──────── Raw data ────────
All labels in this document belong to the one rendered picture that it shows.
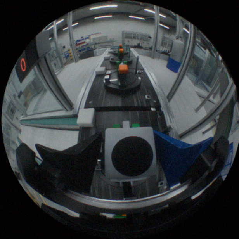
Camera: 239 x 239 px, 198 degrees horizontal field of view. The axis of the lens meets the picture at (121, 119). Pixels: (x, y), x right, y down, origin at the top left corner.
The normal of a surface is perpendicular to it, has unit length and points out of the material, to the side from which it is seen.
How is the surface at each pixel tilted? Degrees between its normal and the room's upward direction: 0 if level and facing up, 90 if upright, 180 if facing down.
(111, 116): 0
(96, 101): 0
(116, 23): 90
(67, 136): 0
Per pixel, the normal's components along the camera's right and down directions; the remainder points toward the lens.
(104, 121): 0.00, -0.46
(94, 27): 0.18, 0.87
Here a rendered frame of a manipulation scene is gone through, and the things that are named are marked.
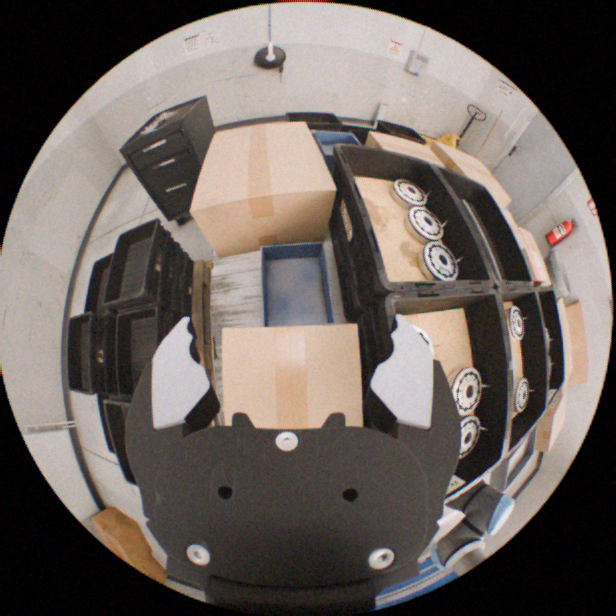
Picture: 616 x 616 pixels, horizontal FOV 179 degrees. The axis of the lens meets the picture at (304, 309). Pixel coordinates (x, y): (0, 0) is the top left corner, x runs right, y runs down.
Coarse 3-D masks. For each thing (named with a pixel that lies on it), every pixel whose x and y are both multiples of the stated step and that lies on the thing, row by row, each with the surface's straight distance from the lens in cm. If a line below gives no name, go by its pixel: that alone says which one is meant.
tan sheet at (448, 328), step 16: (416, 320) 42; (432, 320) 44; (448, 320) 48; (464, 320) 52; (432, 336) 44; (448, 336) 47; (464, 336) 51; (448, 352) 47; (464, 352) 51; (448, 368) 46
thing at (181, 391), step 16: (176, 336) 12; (192, 336) 11; (160, 352) 11; (176, 352) 10; (192, 352) 11; (160, 368) 10; (176, 368) 9; (192, 368) 9; (160, 384) 9; (176, 384) 9; (192, 384) 8; (208, 384) 8; (160, 400) 8; (176, 400) 8; (192, 400) 8; (208, 400) 8; (160, 416) 8; (176, 416) 8; (192, 416) 8; (208, 416) 9
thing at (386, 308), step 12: (468, 288) 40; (480, 288) 43; (492, 288) 48; (384, 300) 28; (396, 300) 28; (408, 300) 30; (420, 300) 31; (384, 312) 28; (384, 324) 28; (504, 324) 48; (384, 336) 28; (504, 336) 48; (384, 348) 29; (504, 348) 48; (504, 432) 53; (504, 444) 55; (492, 468) 54; (456, 492) 47
────────
■ **Problem requirements**
Using the listing above, show every line that includes the string "named".

■ **Exercise answer**
Here a rendered frame of a manipulation scene is gone through, and the things that are named are marked.
Coarse 3-D masks. For each thing (named with a pixel that lies on it), every pixel whose x and y are both multiples of the stated step and that lies on the thing, row by row, each with the surface's straight distance from the lens in cm. If a line below gives no name, go by its pixel: that alone says which one is meant.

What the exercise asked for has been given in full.